How Event Loops work (the ReactPHP case)

0

If this is the first time that you hear the term “Event Loop” used alongside the word PHP, then you are, probably, not familiar with the Asynchronous programming advances in the PHP world, at least for the last 2-3 years. That’s ok, but there are some really interesting things going on there that allow us to do asynchronous I/O. Event-loops is one out of many approaches that are being used for that purpose. Some implementations of this approach are ReactPHP, RatchetPHP (based on ReactPHP) and Icicle.
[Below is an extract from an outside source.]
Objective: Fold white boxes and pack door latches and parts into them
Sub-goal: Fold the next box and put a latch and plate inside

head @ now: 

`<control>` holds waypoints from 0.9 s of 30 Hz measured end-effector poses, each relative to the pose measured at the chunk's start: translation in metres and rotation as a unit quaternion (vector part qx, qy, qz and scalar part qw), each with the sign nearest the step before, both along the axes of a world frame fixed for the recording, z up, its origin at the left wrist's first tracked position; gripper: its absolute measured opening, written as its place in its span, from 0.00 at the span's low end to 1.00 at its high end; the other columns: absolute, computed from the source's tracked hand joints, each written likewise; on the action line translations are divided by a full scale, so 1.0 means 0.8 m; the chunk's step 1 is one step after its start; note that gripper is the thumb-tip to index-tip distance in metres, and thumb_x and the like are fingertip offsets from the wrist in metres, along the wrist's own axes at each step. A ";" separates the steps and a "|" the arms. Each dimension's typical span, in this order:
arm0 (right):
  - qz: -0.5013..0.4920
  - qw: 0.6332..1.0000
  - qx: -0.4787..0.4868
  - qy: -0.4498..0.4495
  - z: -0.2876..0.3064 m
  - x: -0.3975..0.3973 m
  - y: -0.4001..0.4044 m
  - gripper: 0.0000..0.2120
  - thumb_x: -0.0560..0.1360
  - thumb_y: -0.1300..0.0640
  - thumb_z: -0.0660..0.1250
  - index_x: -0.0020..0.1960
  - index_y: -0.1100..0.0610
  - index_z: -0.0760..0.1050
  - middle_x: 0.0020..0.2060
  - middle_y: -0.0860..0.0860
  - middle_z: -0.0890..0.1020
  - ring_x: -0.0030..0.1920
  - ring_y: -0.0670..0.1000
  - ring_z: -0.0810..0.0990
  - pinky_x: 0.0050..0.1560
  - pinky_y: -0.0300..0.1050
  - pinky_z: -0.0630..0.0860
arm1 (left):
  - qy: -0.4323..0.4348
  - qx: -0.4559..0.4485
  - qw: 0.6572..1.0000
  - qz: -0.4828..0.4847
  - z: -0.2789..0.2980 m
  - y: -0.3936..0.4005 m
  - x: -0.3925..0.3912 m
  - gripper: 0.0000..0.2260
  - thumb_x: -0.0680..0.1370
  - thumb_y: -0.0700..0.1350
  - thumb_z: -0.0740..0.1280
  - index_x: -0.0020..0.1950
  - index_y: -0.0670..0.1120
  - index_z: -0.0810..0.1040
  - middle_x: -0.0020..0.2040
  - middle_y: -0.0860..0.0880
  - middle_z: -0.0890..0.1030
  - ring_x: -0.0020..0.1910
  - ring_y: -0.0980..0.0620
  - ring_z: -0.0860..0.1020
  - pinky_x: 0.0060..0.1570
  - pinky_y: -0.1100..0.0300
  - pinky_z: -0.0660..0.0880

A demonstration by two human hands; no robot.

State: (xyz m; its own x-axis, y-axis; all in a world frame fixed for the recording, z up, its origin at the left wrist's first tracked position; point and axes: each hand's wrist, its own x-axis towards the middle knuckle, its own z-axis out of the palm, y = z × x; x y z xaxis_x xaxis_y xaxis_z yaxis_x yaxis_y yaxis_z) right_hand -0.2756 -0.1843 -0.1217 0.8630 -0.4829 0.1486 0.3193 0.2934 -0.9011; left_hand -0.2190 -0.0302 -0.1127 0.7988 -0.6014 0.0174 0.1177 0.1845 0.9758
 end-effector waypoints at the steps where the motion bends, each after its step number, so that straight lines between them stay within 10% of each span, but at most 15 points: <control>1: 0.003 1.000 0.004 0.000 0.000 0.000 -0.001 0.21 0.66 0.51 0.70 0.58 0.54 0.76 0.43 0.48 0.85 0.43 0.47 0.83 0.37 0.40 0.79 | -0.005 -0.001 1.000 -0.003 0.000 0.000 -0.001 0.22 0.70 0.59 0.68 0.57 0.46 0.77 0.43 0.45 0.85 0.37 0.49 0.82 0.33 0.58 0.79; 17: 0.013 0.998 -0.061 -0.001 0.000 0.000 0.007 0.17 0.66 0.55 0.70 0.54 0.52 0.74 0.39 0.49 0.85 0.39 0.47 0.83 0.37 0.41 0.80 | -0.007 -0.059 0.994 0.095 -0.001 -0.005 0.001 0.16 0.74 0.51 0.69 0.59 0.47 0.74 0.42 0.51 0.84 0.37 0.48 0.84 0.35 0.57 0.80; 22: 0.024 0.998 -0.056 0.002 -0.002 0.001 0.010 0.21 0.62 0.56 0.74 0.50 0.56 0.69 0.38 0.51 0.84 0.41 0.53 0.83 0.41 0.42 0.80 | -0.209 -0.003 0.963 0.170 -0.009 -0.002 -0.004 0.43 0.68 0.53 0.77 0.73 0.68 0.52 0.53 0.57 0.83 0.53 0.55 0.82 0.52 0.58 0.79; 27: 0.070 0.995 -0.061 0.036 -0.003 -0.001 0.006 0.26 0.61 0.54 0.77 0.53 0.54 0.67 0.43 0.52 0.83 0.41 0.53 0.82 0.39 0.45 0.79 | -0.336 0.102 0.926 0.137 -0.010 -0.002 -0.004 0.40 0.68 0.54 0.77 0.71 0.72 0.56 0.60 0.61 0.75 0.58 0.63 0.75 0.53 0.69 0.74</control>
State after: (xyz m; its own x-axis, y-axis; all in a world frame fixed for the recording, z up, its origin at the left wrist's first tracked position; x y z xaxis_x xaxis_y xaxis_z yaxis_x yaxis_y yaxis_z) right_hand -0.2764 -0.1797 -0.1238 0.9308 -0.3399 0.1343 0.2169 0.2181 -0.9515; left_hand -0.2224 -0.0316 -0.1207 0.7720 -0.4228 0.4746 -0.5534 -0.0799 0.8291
I am not going to cover here what is asynchronous programming. I already assume that you are familiar with the concept. This blog post aims to explain how an event loop really works. I am sure that there are quite a few posts and articles out there but I haven’t managed to find out something that really helps you figure out the inner workings of the event loop. To be honest, the reason is that you cannot really master the concept of the event loop if you don’t try to dive into the event loop code. So, that’s what I will try to do. I’ll try to explain you the event loop by gently walking you through the code of an event loop implementation. Not all of the code! Just a small part. The core part.

There are many event loop implementations out there but the basic principles are always the same. In this blog post I will use the ReactPHP case. According to its site, ReactPHP is “a low-level library for event-driven programming in PHP”. Event-driven mainly refers to I/O events but not only. To my knowledge, ReactPHP is about 5 years old but event-driven programming is becoming more and more popular in the PHP world the last 2 years.
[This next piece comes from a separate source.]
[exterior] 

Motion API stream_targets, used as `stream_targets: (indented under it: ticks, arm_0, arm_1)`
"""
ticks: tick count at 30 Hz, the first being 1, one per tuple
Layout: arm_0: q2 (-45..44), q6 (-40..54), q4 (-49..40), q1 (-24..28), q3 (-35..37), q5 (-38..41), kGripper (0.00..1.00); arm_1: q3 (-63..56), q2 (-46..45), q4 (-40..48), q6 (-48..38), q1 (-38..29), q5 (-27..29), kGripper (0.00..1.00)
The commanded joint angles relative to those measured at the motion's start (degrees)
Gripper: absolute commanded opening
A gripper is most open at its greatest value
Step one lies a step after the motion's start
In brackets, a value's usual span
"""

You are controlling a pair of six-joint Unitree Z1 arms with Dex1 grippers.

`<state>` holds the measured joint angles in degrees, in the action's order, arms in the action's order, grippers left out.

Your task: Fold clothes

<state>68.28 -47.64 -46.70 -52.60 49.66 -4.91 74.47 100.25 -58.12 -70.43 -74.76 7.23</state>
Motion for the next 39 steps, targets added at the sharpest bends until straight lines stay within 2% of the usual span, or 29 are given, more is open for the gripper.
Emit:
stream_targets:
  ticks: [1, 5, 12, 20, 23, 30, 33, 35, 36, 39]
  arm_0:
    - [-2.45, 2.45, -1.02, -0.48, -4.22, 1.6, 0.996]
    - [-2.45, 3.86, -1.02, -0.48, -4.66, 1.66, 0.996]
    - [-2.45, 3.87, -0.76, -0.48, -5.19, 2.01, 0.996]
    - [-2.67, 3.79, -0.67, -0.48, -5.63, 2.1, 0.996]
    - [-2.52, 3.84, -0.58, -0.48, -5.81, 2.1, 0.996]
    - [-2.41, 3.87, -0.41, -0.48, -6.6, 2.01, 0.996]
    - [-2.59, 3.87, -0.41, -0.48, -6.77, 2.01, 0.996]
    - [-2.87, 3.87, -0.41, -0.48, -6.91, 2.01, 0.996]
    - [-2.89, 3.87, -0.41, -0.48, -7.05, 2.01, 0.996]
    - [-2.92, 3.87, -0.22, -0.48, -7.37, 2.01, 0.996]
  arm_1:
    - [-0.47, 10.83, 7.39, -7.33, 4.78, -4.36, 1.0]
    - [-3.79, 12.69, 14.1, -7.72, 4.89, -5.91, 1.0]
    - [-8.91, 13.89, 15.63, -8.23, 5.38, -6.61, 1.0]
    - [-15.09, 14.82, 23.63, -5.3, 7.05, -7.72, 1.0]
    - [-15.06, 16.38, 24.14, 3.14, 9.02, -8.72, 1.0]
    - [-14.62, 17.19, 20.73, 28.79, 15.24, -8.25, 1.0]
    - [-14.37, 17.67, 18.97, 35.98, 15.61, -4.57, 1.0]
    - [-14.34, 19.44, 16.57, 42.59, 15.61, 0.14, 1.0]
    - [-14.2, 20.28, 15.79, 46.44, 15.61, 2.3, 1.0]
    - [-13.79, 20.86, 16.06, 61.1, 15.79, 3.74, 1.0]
We will start with a small example of how we can use an event loop without doing any I/O at all. It may sounds strange but it is really helpful. So, we will assume that we want our application to echo something every 1 second. This is the code of our application:

$loop = React\EventLoop\Factory::create();

$loop->addPeriodicTimer(1, function () {
    echo "Tick\n";
});

$loop->run();

We use two things. The event loop and a timer. As you can imagine a timer represents a time-scheduled periodic event that we want to happen. Something like an alarm clock. In this case, we want to execute this callback function (passed as the second argument) every 1 second (passed as the first argument). So, we just instantiate an event loop, we add a periodic timer and then put the loop running. Keep in mind that anything that we add to the loop it will remain inactive until we put the loop running.

The instantiation of the loop takes place in a very simple factory like this:

namespace React\EventLoop;

class Factory
{
    public static function create()
    {
        // @codeCoverageIgnoreStart
        if (function_exists('event_base_new')) {
            return new LibEventLoop();
        } elseif (class_exists('libev\EventLoop', false)) {
            return new LibEvLoop;
        } elseif (class_exists('EventBase', false)) {
            return new ExtEventLoop;
        }

        return new StreamSelectLoop();
        // @codeCoverageIgnoreEnd
    }
}

As you can see, the ReactPHP supports many event-loop implementations. Which will be chosen it depends on the libraries and extensions that are available in PHP. Let’s make our life easier and look into the most transparent code flow, the StreamSelectLoop. This is a fallback implementation of the event loop but is the only one for which we have the code easily accessible. And so, it is a good choice for educational purposes. The definition and construction of this event loop implementation is quite trivial.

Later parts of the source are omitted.